● Task directions
Output the full listing below, keeping each line exact.

● Dataset content
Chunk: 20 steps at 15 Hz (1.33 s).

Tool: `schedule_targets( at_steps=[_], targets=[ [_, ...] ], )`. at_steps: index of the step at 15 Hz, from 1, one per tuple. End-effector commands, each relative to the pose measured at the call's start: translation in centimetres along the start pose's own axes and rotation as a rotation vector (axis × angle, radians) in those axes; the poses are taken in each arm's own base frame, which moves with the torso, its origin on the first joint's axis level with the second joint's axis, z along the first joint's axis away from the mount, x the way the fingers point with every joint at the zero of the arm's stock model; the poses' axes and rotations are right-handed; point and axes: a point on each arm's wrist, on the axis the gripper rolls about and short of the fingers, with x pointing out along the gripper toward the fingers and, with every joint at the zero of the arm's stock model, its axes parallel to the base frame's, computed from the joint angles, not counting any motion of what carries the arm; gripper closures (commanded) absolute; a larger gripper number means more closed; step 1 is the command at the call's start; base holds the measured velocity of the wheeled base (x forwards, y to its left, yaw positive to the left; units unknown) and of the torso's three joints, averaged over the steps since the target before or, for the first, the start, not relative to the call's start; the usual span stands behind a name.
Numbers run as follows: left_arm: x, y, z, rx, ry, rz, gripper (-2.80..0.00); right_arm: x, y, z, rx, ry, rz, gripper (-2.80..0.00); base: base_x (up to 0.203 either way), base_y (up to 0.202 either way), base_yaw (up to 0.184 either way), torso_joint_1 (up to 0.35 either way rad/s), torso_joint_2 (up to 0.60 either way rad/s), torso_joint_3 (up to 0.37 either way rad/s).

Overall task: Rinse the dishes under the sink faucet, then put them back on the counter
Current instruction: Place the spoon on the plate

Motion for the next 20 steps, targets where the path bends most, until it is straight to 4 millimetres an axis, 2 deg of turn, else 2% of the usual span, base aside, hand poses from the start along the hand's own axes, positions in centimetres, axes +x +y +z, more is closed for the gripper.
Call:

● Exercise response
Chunk: 20 steps at 15 Hz (1.33 s).

Tool: `schedule_targets( at_steps=[_], targets=[ [_, ...] ], )`. at_steps: index of the step at 15 Hz, from 1, one per tuple. End-effector commands, each relative to the pose measured at the call's start: translation in centimetres along the start pose's own axes and rotation as a rotation vector (axis × angle, radians) in those axes; the poses are taken in each arm's own base frame, which moves with the torso, its origin on the first joint's axis level with the second joint's axis, z along the first joint's axis away from the mount, x the way the fingers point with every joint at the zero of the arm's stock model; the poses' axes and rotations are right-handed; point and axes: a point on each arm's wrist, on the axis the gripper rolls about and short of the fingers, with x pointing out along the gripper toward the fingers and, with every joint at the zero of the arm's stock model, its axes parallel to the base frame's, computed from the joint angles, not counting any motion of what carries the arm; gripper closures (commanded) absolute; a larger gripper number means more closed; step 1 is the command at the call's start; base holds the measured velocity of the wheeled base (x forwards, y to its left, yaw positive to the left; units unknown) and of the torso's three joints, averaged over the steps since the target before or, for the first, the start, not relative to the call's start; the usual span stands behind a name.
Numbers run as follows: left_arm: x, y, z, rx, ry, rz, gripper (-2.80..0.00); right_arm: x, y, z, rx, ry, rz, gripper (-2.80..0.00); base: base_x (up to 0.203 either way), base_y (up to 0.202 either way), base_yaw (up to 0.184 either way), torso_joint_1 (up to 0.35 either way rad/s), torso_joint_2 (up to 0.60 either way rad/s), torso_joint_3 (up to 0.37 either way rad/s).

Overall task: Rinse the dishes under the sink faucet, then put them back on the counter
Current instruction: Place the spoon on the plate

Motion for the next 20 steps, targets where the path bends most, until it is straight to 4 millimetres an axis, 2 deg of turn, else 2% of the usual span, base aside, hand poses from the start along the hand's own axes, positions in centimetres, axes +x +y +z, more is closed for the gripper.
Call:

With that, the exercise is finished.